Читаем Mythos: A Retelling of the Myths of Ancient Greece полностью

One day the pangs of hunger gave way to new and sharper stabs of pain. Alone and unaided Leto gave birth to a girl, the most lovely baby yet.fn26 Leto gasped out the name ARTEMIS for her. Strong, endowed with a most astonishing silvery quickness and supple strength, the infant girl found herself put to immediate and miraculous work even on this, her first day alive. For Leto now understood why her pregnancy had been so hard and so heavy – there was another child inside her, and this younger twin had become lodged sideways in the birth canal, causing her terrible agonies. Artemis proved to have an instinctive sense of how a baby should most easily be delivered and assisted with the birth of a glorious twin brother.

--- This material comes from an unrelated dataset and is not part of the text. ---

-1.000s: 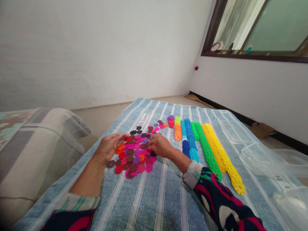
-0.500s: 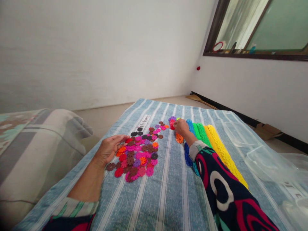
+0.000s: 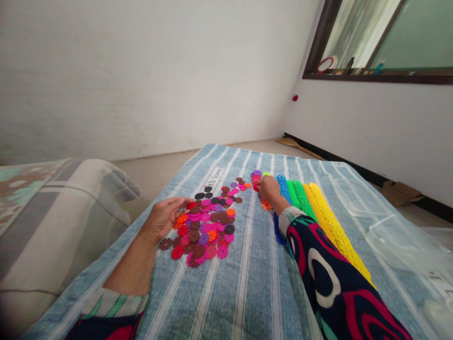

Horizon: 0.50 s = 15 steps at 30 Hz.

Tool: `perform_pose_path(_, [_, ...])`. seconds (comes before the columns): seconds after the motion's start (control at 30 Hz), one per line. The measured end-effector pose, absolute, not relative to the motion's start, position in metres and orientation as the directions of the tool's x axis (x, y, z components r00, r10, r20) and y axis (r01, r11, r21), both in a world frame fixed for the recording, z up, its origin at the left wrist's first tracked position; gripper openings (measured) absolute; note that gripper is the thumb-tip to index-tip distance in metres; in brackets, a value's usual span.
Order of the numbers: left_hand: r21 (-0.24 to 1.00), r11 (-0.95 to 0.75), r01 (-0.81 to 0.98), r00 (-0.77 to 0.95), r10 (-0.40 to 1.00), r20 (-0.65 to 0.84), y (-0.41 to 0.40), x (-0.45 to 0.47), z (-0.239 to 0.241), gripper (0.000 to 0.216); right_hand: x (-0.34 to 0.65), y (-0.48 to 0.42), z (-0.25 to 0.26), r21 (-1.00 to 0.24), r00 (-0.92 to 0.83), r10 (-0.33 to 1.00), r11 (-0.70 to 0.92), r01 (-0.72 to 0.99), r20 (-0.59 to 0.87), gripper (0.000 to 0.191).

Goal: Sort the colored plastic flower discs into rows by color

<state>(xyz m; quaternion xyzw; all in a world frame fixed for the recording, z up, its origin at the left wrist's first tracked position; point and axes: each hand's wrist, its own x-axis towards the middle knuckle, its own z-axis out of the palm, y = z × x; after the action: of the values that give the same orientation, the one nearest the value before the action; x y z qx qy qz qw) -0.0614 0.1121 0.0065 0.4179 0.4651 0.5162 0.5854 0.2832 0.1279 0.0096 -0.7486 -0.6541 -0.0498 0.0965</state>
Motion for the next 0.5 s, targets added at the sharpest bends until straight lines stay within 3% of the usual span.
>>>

Mother and daughter cried out with joyful surprise when the boy gave his first choking cries. For the hair on his head was not jet black like his sister’s or mother’s, it was blond – an inheritance from his maternal grandmother, the shining Phoebe. Leto named the child APOLLO. ‘Delian Apollo’, he was sometimes called in honour of his birthplace, and ‘Phoebus Apollo’ in deference to his Titaness grandmother and his own radiant, golden beauty, for Phoebus means ‘shining one’.


Artemis

Zeus loved Artemis almost as much as he loved Athena and took great pains to protect her from the wrath of Hera, who could not bear to look upon yet another child of adultery, especially one whom she loftily characterized as a hoydenish tomboy and a disgrace to the dignity of feminine divinity.

One afternoon, when Artemis was still a very young girl, Zeus found her playfully catching and releasing mice and frogs in the undergrowth down at the base of Mount Olympus. He sat on a rock beside her and hoisted her onto his knee.

She tugged at his beard for a while before she asked, ‘Father, do you love me?’

‘Artemis, what a question! You know I do. You know I love you with all my heart.’

If you are the child of a faithless reprobate of a father there is almost nothing you cannot get him to agree to. Artemis now twisted Zeus around her fingers just as she twisted the hairs of his beard.

‘Do you love me enough to grant me a wish?’

‘Of course, my dear.’

‘Hm. Come to think, that’s nothing. You grant wishes to the smallest and least significant nymphs and water sprites. Would you grant me several wishes?’

Inwardly Zeus groaned. The whole world seemed to believe that being the all-powerful one, sitting upon the throne of Olympus and commanding the heavens and the earth, was the easiest job there was. What did they know of paternal guilt, sibling rivalry, power struggles and jealous wives? Please one member of the family and you maddened another.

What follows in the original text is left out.